EXERCISE AIM:
Search the listing below for the string "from", then copy every line it appears in.

DATA EXCERPTS:
-- Opening Marker --

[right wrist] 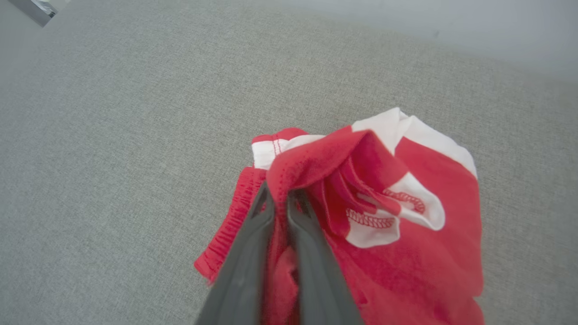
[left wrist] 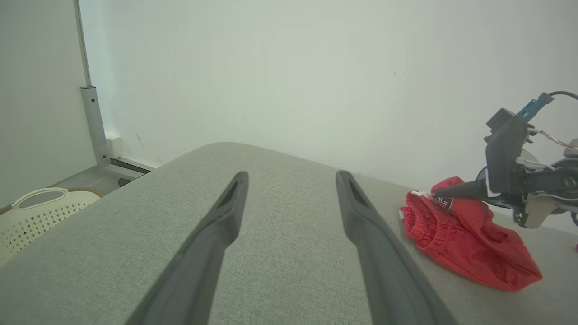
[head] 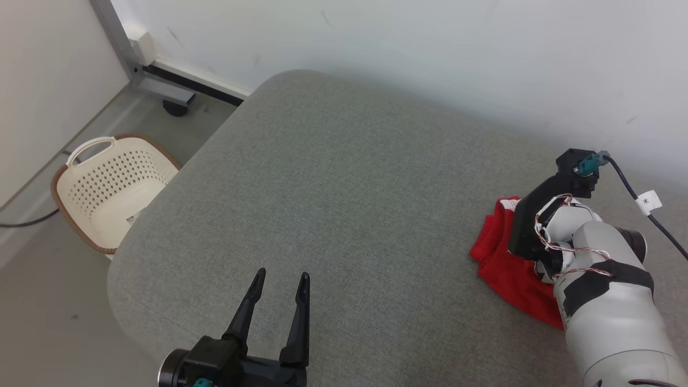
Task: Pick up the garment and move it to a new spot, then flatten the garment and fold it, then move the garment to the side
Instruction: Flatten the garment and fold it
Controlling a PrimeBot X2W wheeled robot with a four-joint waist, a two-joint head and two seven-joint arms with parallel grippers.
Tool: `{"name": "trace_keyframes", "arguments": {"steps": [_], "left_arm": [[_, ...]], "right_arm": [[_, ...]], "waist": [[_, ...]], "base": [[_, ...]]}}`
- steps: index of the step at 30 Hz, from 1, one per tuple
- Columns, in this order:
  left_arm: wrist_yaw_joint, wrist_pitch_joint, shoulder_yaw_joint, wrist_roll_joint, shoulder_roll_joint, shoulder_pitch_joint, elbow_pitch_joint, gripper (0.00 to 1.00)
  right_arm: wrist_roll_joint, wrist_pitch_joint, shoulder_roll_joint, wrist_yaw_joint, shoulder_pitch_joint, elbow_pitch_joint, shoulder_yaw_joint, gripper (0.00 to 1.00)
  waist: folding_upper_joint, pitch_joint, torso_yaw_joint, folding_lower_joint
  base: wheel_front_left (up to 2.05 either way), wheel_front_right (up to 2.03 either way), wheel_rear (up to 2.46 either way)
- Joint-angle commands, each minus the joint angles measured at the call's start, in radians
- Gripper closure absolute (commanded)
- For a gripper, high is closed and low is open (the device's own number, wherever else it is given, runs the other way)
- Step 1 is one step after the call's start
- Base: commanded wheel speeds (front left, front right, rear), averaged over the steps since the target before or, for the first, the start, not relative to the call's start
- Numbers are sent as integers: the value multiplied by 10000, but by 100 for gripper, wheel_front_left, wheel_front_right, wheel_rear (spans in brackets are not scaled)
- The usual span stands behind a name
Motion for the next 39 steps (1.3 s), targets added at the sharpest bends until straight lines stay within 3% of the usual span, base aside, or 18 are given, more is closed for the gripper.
{"name": "trace_keyframes", "arguments": {"steps": [1, 2, 9, 13, 21, 22, 23, 24, 25, 32, 39], "left_arm": [[29, -53, 22, -1, -39, 84, 43, 0], [28, -60, 18, -10, -51, 72, 59, 0], [61, -103, 159, -66, -1, 73, 196, 0], [100, -120, 228, -45, 78, 148, 143, 0], [73, -101, 136, -45, 131, 178, 82, 0], [69, -90, 120, -52, 136, 180, 81, 0], [68, -79, 103, -53, 138, 178, 72, 0], [63, -69, 82, -53, 141, 173, 60, 0], [59, -64, 68, -55, 147, 172, 43, 0], [65, -92, 16, 4, 131, 86, -71, 0], [-26, -122, -57, 124, 76, -25, 32, 0]], "right_arm": [[-15, -112, 8, 21, -48, 70, -66, 33], [56, -157, 14, 21, -101, 178, -97, 0], [1712, -1444, 5, 21, -1061, 803, 288, 0], [2262, -2165, -20, 21, -1368, 510, 641, 0], [2125, -2493, -1174, 21, -365, 320, 1466, 0], [2061, -2528, -1327, 21, -139, 344, 1525, 2], [1973, -2578, -1448, 21, 70, 376, 1575, 43], [1899, -2610, -1528, 21, 274, 408, 1647, 92], [1894, -2638, -1543, 21, 444, 451, 1709, 100], [1864, -2712, -1275, 21, 1112, 738, 1839, 100], [1935, -3142, -432, 21, 1558, 1136, 1774, 100]], "waist": [[0, 150, 115, 0], [0, 165, 124, 0], [0, -83, -138, 0], [0, -315, -506, 0], [0, -604, -899, 0], [0, -618, -910, 0], [0, -621, -913, 0], [0, -618, -908, 0], [0, -597, -899, 0], [0, -176, -780, 0], [0, -389, -462, 0]], "base": [[0, 0, 0], [0, 0, 0], [0, 0, 0], [0, 0, 0], [0, 0, 0], [0, 0, 0], [0, 0, 0], [0, 0, 0], [0, 0, 0], [0, 0, 0], [0, 0, 0]]}}
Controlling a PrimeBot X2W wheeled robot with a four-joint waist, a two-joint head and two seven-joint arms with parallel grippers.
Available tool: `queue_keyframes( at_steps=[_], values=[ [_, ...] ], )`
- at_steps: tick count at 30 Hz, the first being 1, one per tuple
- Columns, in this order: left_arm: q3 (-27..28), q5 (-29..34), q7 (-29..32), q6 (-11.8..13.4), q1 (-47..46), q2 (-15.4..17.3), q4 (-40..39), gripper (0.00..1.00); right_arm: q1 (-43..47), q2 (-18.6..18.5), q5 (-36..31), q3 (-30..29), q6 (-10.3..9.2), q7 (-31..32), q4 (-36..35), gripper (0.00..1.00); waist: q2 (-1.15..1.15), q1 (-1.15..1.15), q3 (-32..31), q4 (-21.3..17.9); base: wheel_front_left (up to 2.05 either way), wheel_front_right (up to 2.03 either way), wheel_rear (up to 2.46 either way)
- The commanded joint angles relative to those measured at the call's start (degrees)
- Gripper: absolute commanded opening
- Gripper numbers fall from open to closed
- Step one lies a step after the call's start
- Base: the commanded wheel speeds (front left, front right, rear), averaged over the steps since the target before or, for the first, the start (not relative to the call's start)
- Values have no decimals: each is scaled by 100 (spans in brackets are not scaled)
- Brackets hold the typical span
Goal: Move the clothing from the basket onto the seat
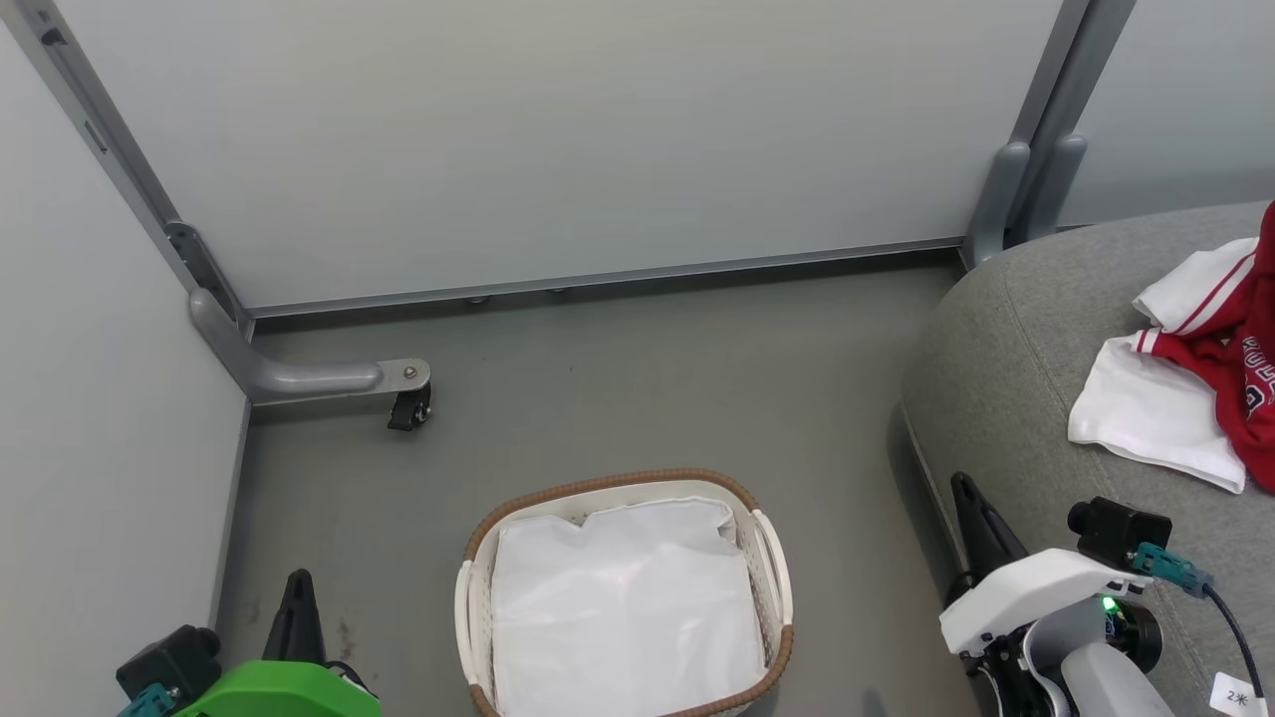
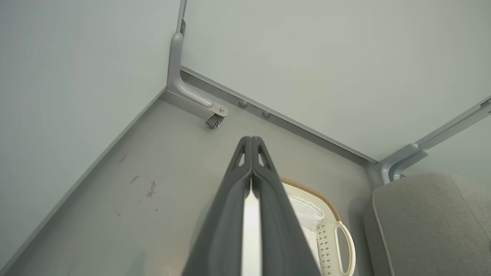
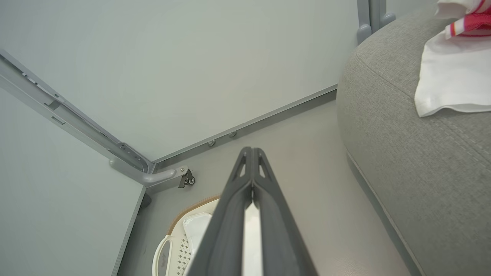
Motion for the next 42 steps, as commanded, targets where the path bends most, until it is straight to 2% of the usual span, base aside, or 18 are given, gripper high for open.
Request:
queue_keyframes(
  at_steps=[1,20,42],
  values=[
    [38,-224,40,-12,-132,26,-127,0,-16,-22,241,-53,-1,47,-140,0,0,0,-1,-4,0,0,0],
    [133,-1765,444,-24,-217,36,-418,0,116,-33,1782,-298,-3,457,-476,0,0,0,-12,-56,0,0,0],
    [228,-3205,828,-36,-292,46,-694,0,243,-43,3227,-531,-3,846,-788,0,0,0,-25,-115,0,0,0]
  ],
)
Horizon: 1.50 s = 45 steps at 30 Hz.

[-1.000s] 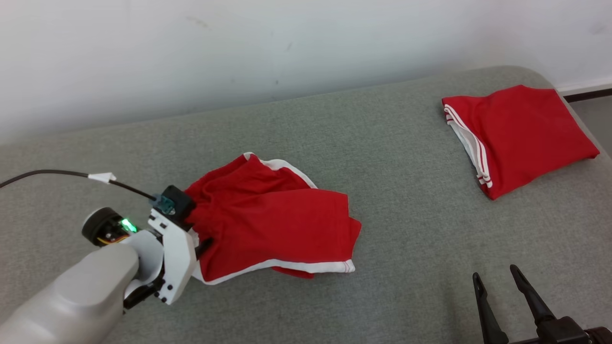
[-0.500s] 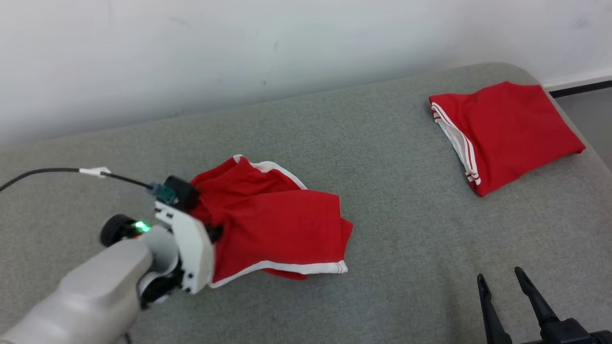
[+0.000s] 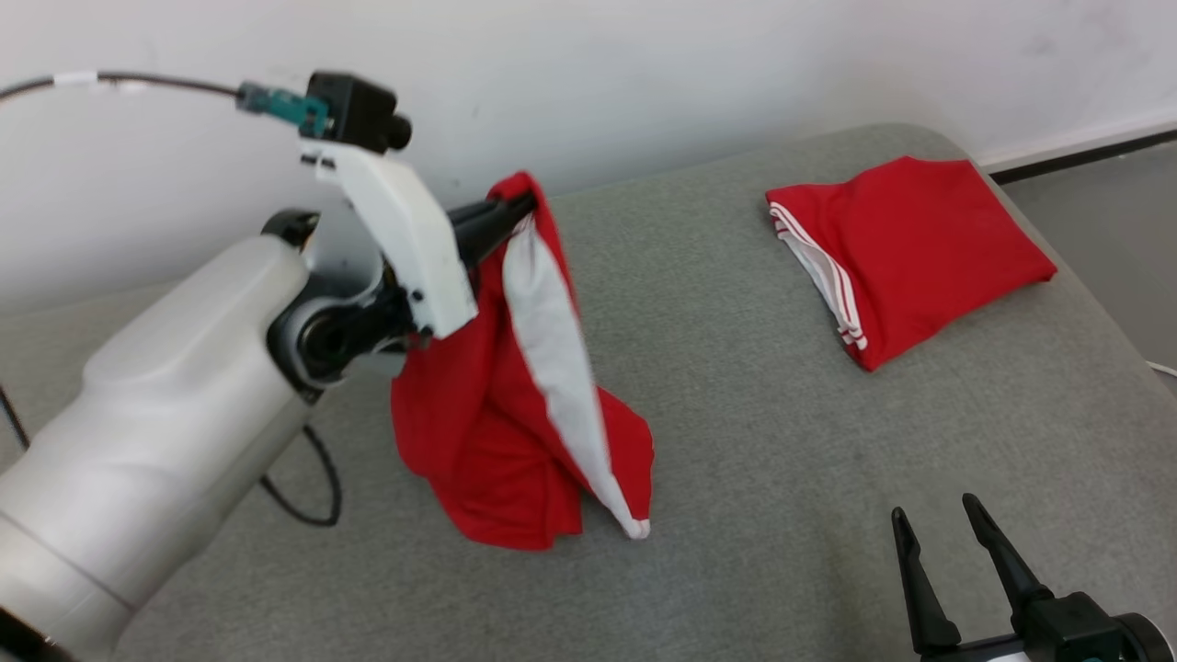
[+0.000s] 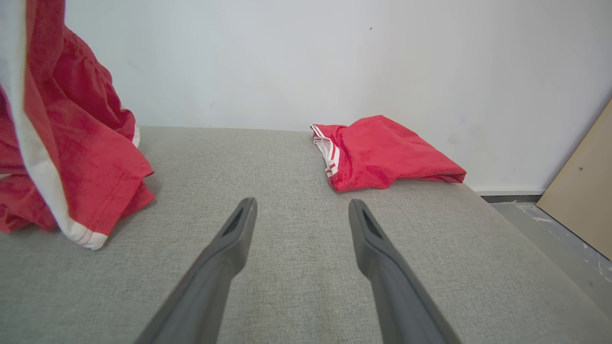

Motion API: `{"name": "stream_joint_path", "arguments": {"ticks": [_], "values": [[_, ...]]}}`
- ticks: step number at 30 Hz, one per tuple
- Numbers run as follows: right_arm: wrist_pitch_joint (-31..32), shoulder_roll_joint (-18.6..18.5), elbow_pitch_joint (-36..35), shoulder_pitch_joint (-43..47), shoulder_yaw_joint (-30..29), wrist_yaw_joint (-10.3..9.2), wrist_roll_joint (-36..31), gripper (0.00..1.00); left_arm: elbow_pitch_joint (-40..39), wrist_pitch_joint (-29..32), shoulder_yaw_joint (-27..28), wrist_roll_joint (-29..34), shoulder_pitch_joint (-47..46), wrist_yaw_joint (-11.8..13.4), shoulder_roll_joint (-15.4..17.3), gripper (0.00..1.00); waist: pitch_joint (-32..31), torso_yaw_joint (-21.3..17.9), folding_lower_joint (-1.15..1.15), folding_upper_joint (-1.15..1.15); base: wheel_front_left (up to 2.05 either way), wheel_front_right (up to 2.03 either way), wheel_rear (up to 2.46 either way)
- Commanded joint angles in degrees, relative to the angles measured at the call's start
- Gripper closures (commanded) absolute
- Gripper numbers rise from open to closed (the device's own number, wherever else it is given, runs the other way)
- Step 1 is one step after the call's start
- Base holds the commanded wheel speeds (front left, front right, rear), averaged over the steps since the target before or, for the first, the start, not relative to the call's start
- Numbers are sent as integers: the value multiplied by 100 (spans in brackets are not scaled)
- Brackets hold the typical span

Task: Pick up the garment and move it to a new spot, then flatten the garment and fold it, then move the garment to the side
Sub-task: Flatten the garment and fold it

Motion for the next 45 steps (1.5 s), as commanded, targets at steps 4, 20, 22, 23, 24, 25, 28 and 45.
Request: {"name": "stream_joint_path", "arguments": {"ticks": [4, 20, 22, 23, 24, 25, 28, 45], "values": [[-13, 11, 41, -65, 51, -15, 238, 0, 40, -106, 44, 291, -536, 299, -308, 100, 146, -290, 0, 0, 0, 0, 0], [-13, 9, 44, -15, -40, -15, 487, 0, 475, -1134, 187, 716, -957, 98, -932, 100, 221, -553, 0, 0, 0, 0, 0], [-13, 11, 50, 24, -101, -14, 438, 0, 402, -1224, 148, 661, -771, 37, -955, 100, 194, -444, 0, 0, 0, 0, 0], [-13, 11, 47, 25, -114, -15, 420, 0, 327, -1281, 134, 624, -683, 6, -975, 100, 188, -376, 0, 0, 0, 0, 0], [-13, 10, 42, 32, -148, -15, 403, 0, 226, -1323, 110, 587, -571, -17, -997, 100, 170, -300, 0, 0, 0, 0, 0], [-13, 8, 37, 43, -179, -14, 370, 0, 113, -1348, 76, 576, -462, -45, -1020, 100, 155, -212, 0, 0, 0, 0, 0], [-13, 5, 34, 61, -238, -15, 294, 0, -341, -1452, -41, 441, -4, -85, -1034, 100, 84, 48, 0, 0, 0, 0, 0], [-13, 6, 118, 601, -662, -14, -113, 0, -2235, -2675, -925, 394, 3935, 879, 327, 100, -583, 1262, 0, 0, 0, 0, 0]]}}
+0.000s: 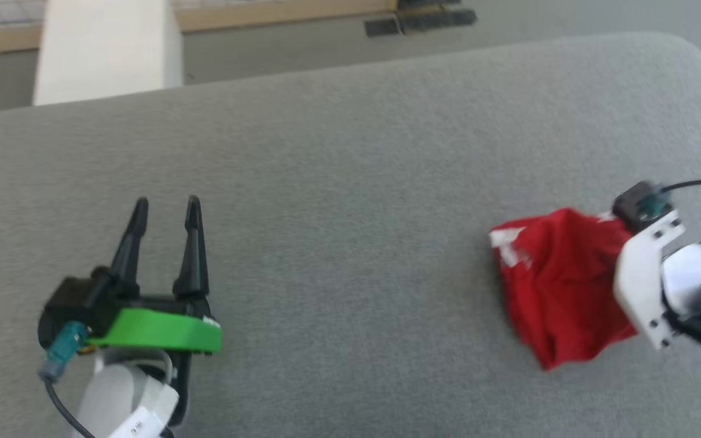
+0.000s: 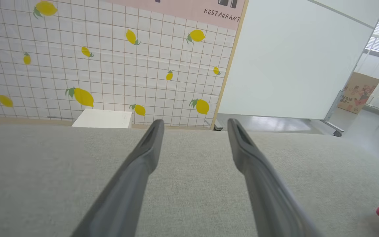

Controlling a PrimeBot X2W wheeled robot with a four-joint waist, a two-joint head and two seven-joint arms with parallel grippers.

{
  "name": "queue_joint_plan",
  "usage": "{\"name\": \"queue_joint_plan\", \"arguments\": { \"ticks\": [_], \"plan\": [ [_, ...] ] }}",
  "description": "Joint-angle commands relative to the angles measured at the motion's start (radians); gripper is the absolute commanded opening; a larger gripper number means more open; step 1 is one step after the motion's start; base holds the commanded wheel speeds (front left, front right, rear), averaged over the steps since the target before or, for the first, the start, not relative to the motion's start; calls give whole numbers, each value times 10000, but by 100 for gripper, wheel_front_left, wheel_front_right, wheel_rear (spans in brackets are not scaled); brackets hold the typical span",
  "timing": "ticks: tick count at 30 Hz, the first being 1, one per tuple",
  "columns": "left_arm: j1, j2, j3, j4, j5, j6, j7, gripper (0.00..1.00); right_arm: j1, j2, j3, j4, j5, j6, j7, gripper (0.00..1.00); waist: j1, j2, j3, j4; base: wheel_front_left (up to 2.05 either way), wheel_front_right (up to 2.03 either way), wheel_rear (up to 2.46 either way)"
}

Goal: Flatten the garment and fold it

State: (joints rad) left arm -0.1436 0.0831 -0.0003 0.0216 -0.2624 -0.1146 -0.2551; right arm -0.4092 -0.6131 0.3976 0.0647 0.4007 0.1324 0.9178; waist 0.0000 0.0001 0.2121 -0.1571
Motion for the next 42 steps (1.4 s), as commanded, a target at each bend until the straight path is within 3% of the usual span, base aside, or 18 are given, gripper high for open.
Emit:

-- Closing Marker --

RESPONSE BELOW:
- steps: index of the step at 30 Hz, from 1, one per tuple
- Gripper numbers fall from open to closed
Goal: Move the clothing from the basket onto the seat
- Gripper numbers rise from open to closed (the device's own number, wherever else it is given, runs the other way)

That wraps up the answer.